Exercise objective: Going line by line through the listing, how many lines hold "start"? State nothing but the number.

┌────────

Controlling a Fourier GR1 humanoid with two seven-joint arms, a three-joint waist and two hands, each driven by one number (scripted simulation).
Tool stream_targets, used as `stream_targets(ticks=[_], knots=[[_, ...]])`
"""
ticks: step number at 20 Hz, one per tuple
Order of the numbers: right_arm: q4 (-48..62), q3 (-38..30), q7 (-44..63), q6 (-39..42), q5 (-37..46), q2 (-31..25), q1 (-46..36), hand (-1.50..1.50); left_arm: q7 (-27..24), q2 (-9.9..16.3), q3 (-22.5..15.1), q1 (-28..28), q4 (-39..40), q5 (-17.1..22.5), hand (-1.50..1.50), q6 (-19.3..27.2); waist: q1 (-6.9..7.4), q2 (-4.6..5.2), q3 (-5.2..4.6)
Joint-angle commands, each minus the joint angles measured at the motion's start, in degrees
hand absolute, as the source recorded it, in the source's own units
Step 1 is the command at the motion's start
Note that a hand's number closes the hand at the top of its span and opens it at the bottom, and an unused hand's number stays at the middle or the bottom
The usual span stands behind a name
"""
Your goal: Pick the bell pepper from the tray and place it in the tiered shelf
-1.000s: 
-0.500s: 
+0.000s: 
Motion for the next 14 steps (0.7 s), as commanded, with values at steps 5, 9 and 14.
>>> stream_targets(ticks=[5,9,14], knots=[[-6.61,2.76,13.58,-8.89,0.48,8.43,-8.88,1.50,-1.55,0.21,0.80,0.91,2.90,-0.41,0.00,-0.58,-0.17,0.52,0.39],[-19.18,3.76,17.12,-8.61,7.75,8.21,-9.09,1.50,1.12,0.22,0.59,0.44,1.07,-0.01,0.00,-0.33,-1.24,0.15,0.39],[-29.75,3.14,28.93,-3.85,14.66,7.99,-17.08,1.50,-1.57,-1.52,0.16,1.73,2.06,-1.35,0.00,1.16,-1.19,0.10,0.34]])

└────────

Completed exercise: 2